There are a total of 23 photos.
Click here to view them all!

Profile:

4 positives
2 neutrals
No negatives

Gardeners' Notes:

RatingAuthorContent
Positive paddyree On May 24, 2013, paddyree from Seattle, WA wrote:

This is a gorgeous rose toward the back of the border, and I plan to get another to put in a pot on my patio. One thing I learned the past few years: don't be afraid to prune it 1.5 feet from the ground in the early Spring. It's coming back full & with many strong branches since I did that this year (rose fertilizer too). The nursery man said they like to be tall, & prune tall. But when I do that I get spindly less vigorous growth, so am glad I tried the opposite. Hard to locate but not impossible. Does well in Seattle area.

Positive vossner On Feb 19, 2012, vossner from Richmond, TX (Zone 9a) wrote:

A very double, very rich red.

Neutral CCPikie On Apr 21, 2008, CCPikie from Elmhurst, IL wrote:

I've had L.D. Braitwaite in a small rose border for a few years. Not a bad rose. In comparison to it's parent Mary Rose it isn't as vigorous or as hardy. The canes die back to the winter mulch in my garden. Mary Rose is also much more fragrant. If Braithwaite is better in any way it holds it's blooms more upright.

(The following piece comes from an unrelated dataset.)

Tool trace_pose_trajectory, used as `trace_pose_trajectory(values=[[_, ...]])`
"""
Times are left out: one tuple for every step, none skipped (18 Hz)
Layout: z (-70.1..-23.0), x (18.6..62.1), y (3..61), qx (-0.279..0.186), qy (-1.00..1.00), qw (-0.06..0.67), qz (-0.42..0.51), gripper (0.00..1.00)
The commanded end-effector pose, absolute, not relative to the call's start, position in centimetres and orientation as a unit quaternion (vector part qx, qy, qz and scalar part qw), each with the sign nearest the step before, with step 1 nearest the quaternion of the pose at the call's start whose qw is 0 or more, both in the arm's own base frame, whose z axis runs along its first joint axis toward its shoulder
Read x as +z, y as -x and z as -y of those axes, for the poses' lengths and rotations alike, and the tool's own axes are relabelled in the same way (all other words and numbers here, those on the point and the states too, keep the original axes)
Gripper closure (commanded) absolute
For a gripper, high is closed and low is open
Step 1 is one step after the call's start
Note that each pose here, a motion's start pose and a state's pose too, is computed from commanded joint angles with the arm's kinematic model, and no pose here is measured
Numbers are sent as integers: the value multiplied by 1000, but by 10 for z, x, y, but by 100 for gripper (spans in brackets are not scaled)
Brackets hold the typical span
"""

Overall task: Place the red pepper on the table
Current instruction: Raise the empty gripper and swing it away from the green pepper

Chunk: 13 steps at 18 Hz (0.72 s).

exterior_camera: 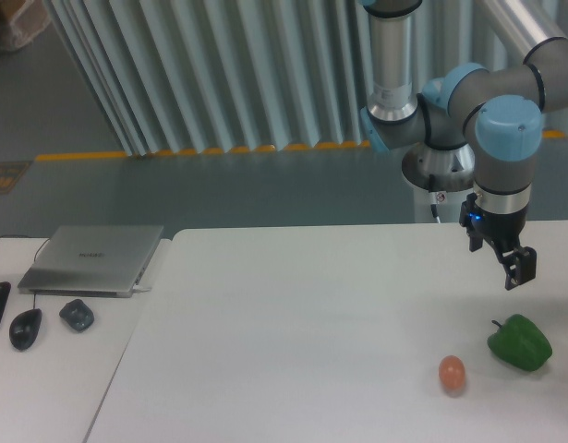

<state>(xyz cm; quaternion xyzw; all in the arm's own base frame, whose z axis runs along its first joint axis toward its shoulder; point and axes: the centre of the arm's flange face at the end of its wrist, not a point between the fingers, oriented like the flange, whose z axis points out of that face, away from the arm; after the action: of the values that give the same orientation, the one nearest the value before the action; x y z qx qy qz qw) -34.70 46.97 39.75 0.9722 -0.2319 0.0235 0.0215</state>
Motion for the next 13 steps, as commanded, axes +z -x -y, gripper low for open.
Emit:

Positive cripplecreek On Mar 17, 2007, cripplecreek from Greeley, CO wrote:

We have had a very severe winter with several below zero days in northern Colorado and a major blizzard in December which left this area buried in snow for several weeks. My two L. D. Braithwaite rose bushes were left unprotected during this time. A few days ago, I went to examine the roses in my yard, I found that both these plants not only survived but are very green with budding on the canes where new leaves will soon emerge as it gets warmer this spring. I was thouroughly impressed! Cripplecreek of Colorado

Neutral Paulwhwest On Aug 21, 2004, Paulwhwest from Irving (Dallas area), TX (Zone 8a) wrote:

Bred in England. Won the Award of Garden Merit in 2001, the Modern Shrub Rose award fourteen times from 1999-2001, and the Shrub award three times in 1999 and 2000.

Parentage:
Seed: Mary Rose
Pollen: The Squire

Positive Happenstance On Sep 13, 2003, Happenstance from Northern California, CA wrote:

Beautiful large David Austin Rose, prolific bloomer, can take a good deal of shade easily in 10a. Named for David Austin's father-in-law, Leonard Dudley Braithwaite.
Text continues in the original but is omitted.